> DATA BELOW:
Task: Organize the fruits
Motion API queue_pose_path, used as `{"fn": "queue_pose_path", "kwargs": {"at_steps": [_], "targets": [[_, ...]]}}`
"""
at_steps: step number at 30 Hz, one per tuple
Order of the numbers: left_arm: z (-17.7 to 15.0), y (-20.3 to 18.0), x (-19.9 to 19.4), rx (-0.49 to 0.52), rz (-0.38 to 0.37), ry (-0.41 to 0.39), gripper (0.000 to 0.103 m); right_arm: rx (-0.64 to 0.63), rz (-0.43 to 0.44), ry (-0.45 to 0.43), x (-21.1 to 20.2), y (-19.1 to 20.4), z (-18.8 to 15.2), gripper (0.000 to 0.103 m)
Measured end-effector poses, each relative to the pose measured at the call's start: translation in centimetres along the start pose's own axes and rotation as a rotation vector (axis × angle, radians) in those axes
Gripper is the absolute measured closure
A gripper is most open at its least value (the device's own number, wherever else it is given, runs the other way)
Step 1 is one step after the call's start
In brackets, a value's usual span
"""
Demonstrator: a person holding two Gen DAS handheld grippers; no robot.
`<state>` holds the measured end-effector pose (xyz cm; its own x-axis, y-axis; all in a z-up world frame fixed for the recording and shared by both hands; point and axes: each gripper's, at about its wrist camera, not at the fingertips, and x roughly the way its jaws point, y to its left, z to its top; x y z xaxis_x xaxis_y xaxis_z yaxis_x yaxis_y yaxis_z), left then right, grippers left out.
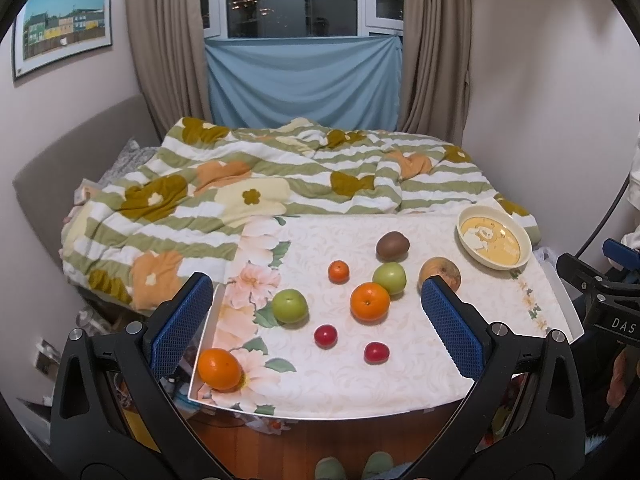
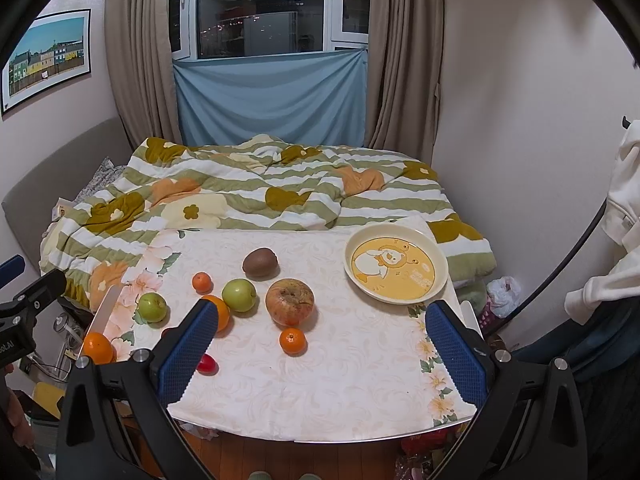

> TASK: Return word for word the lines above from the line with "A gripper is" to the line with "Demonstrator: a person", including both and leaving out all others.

> RESULT:
A gripper is most open at its least value (the device's own number, wherever else it is given, runs the other way)
Step 1 is one step after the call's start
In brackets, a value's usual span
"""
Demonstrator: a person holding two Gen DAS handheld grippers; no robot.

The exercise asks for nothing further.